Related: https://judaism.stackexchange.com/questions/100952/in-exodus-22-why-is-the-baby-moses-described-as-tov

  • 1
    טוֹב Strong 2896 is a question of 'pleasant' or 'agreeable' - 'good' only in the sense of 'goodly' - not morally good or righteously good.
    – Nigel J
    Mar 18, 2019 at 21:43
  • @NigelJ Actually, טיב means 'good' as in moral good: as in "the knowledge of good and evil" (הדעת טוב ורע h'addah tov wara). Mar 18, 2019 at 22:13
  • I think both "good and evil" at least do double duty as "beneficial and harmful", but I'm not sure. Good info here: judaism.stackexchange.com/questions/100952/…
    – Ruminator
    Mar 18, 2019 at 22:18
  • @SolaGratia 'Good' and 'evil' are not the same as 'right' and 'wrong'.
    – Nigel J
    Mar 18, 2019 at 22:21
  • 1
    'Right' and 'wrong' are simply species of the genera 'good' and 'evil.' Cf. Gn. 44:4-5: "Why have you repaid evil [רע] for good [טוב]? Why did you steal .. etc.?" Mar 18, 2019 at 22:29

2 Answers 2


I don't see how a child of three months can be called 'good' in a moral sense. The Septuagint, in Exodus 2:2, Luke in Acts 7:20 and the writer to Hebrews, in 11:23, all use the Greek word αστειος, asteios, to translate the Hebrew towb.

I am advised that asteios is derived from αστυ, astu, 'the city', and the usual renderings are urbane, civilised or similar. Perhaps 'sociable' is the meaning or 'amenable' (when applied to a three month old baby).

It is written that :

the man, Moses, was very meek, above all the men upon the face of the earth, Numbers 12:3 KJV.

So the description of him as a baby - sociable, amenable - is a matter of disposition of personality, not a matter of righteous morality. And this disposition is still visible in the man when he is aged.

I would suggest that the word applied to Moses when he was a baby is a matter of natural, inherited composure and amenable sociability to other human beings. Pleasant as this is, it is not a matter of righteous goodness.

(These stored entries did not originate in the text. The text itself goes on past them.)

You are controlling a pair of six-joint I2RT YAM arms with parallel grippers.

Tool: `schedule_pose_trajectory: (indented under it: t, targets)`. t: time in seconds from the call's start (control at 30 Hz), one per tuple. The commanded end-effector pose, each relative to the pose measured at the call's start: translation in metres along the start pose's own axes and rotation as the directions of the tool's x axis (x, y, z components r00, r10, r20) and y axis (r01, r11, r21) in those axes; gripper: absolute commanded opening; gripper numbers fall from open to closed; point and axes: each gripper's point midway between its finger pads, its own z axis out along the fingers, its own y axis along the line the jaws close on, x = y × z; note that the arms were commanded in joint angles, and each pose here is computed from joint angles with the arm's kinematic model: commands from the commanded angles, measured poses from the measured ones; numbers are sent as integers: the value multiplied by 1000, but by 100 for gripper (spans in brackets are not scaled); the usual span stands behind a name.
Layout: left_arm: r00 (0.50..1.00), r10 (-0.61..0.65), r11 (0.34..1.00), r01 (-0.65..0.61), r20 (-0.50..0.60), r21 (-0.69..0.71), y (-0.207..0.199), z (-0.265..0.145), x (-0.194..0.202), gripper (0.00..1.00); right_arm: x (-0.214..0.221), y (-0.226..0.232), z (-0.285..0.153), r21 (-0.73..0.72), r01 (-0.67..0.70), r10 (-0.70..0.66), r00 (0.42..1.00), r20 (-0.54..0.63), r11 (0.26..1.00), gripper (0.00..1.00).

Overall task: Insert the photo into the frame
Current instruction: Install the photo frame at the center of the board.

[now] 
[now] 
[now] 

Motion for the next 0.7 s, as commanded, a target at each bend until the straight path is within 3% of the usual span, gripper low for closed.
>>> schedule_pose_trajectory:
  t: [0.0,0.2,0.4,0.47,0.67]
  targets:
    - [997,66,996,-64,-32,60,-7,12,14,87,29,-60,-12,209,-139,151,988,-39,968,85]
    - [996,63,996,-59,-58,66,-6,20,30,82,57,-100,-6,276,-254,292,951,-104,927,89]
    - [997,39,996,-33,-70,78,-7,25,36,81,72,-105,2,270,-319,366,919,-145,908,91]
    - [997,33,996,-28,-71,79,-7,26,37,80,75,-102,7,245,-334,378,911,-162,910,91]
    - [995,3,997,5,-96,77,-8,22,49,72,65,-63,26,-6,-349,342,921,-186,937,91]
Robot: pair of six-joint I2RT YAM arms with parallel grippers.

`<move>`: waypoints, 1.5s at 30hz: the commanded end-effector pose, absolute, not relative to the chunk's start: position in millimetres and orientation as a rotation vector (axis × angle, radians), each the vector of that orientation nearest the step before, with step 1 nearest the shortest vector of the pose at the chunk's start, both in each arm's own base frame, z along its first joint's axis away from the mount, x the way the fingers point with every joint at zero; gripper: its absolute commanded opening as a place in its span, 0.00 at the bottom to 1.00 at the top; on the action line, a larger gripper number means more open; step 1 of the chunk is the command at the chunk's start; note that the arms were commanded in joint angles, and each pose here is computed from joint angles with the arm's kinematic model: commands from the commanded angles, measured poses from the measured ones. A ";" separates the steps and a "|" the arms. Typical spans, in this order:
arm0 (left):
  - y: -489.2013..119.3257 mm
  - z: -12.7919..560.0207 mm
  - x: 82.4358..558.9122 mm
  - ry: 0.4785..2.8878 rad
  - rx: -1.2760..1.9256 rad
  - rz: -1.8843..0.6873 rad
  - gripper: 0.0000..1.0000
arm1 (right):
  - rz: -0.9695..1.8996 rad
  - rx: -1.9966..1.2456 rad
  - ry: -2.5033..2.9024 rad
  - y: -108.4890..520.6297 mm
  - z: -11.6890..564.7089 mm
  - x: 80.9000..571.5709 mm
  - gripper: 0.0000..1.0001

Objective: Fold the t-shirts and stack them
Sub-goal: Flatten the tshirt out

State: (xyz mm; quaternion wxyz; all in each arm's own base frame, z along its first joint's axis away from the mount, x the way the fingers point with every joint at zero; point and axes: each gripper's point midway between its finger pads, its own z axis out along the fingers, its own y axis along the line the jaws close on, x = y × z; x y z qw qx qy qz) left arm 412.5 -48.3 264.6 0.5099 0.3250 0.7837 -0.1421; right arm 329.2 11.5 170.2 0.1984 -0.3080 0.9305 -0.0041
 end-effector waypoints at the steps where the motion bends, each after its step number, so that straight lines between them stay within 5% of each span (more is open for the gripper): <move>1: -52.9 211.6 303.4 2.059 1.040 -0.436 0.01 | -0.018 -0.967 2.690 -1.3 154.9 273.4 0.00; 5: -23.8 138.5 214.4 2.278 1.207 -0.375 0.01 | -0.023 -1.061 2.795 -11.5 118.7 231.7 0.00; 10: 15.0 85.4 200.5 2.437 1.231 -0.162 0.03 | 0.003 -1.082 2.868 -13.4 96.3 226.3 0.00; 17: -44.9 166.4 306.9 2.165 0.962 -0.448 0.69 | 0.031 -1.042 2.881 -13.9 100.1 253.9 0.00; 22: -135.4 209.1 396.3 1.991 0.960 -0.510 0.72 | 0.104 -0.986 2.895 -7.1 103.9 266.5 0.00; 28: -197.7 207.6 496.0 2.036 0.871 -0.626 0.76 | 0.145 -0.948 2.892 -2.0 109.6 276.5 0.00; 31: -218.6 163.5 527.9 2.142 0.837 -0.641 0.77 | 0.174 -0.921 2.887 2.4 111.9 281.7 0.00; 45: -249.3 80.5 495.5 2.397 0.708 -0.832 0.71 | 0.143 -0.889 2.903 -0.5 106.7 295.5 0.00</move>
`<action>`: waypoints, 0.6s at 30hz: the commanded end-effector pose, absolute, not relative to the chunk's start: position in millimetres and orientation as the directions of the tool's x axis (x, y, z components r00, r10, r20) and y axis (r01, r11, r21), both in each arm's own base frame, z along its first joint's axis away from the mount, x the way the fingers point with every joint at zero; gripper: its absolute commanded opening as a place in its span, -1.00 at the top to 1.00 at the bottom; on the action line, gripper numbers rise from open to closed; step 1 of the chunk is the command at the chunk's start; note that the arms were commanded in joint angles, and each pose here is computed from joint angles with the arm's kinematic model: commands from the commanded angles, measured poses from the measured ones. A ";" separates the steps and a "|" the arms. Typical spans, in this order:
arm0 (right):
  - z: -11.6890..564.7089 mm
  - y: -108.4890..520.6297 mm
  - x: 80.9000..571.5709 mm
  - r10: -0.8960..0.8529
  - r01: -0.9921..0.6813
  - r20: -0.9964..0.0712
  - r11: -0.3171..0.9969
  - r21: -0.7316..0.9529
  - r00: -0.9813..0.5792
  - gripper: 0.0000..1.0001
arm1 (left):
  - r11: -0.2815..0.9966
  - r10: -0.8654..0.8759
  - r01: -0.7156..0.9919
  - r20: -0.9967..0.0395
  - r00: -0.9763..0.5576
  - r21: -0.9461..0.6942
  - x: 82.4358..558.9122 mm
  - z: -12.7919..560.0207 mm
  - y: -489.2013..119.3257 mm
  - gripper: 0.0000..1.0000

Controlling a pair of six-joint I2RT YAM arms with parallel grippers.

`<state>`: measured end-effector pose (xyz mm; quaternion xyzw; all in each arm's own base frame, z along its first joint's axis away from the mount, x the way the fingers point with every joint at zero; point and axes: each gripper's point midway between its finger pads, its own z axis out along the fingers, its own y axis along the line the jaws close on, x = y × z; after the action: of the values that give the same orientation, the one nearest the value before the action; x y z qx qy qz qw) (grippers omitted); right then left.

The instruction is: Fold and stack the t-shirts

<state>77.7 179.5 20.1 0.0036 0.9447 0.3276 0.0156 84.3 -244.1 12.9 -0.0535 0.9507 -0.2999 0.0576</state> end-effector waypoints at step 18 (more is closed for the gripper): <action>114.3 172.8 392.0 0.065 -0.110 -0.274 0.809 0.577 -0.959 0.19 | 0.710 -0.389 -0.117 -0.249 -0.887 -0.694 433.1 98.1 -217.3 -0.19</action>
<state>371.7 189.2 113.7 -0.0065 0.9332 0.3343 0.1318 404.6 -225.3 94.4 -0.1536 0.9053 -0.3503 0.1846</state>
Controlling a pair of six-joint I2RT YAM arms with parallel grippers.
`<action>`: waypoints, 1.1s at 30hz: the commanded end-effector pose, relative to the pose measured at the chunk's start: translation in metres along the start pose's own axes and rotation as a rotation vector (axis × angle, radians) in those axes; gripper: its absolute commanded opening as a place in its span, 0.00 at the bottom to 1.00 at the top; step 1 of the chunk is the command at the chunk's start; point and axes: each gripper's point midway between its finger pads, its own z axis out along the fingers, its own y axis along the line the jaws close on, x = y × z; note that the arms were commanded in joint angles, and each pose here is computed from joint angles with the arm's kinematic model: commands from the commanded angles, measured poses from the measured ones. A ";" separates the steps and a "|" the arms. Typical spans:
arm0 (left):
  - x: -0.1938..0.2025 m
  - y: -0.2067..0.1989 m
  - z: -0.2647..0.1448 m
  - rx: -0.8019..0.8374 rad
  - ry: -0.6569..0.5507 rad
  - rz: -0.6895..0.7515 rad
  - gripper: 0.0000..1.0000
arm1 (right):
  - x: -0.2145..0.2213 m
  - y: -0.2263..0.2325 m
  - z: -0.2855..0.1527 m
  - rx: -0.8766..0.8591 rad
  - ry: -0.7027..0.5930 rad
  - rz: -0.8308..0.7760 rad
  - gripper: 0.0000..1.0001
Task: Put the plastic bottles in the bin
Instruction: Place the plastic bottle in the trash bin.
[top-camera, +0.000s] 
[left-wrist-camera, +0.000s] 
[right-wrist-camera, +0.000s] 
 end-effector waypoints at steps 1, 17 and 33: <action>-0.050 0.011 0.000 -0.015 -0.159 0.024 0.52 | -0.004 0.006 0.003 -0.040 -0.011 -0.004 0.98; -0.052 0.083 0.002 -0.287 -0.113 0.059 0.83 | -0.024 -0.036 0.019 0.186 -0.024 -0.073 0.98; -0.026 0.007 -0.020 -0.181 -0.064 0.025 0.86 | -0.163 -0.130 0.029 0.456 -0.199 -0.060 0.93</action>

Had the scripture wished to convey that, there are many other Hebrew words that might have been used and I think we should be guided by the Septuagint and the apostolic writers as to the shade of meaning applicable in this particular context.

  • We do have Moses said to be "the meekest (most amenable?) of men" so that seems to me to be a suggestion with significant support. Thanks! +1
    – Ruminator
    Mar 27, 2019 at 18:33

A couple comments:

“Why callest thou Me good?” said Christ, “there is none good but One, that is, God.” Jesus desired to test the ruler's sincerity, and to draw from him the way in which he regarded Him as good. Did he realize that the One to whom he was speaking was the Son of God? What was the true sentiment of his heart?

-- Desire of Ages, pg 518

The ruler had addressed Christ merely as an honored rabbi, not discerning in Him the Son of God. The Saviour said, “Why callest thou Me good? There is none good but one, that is, God.” On what ground do you call Me good? God is the one good. If you recognize Me as such, you must receive Me as His Son and representative.

-- Christ's Object Lessons, pg 390

I am in agreement with the sentiments above. Christ is not alluding to Moses, but drawing out a confession of Christ's divinity from the young ruler.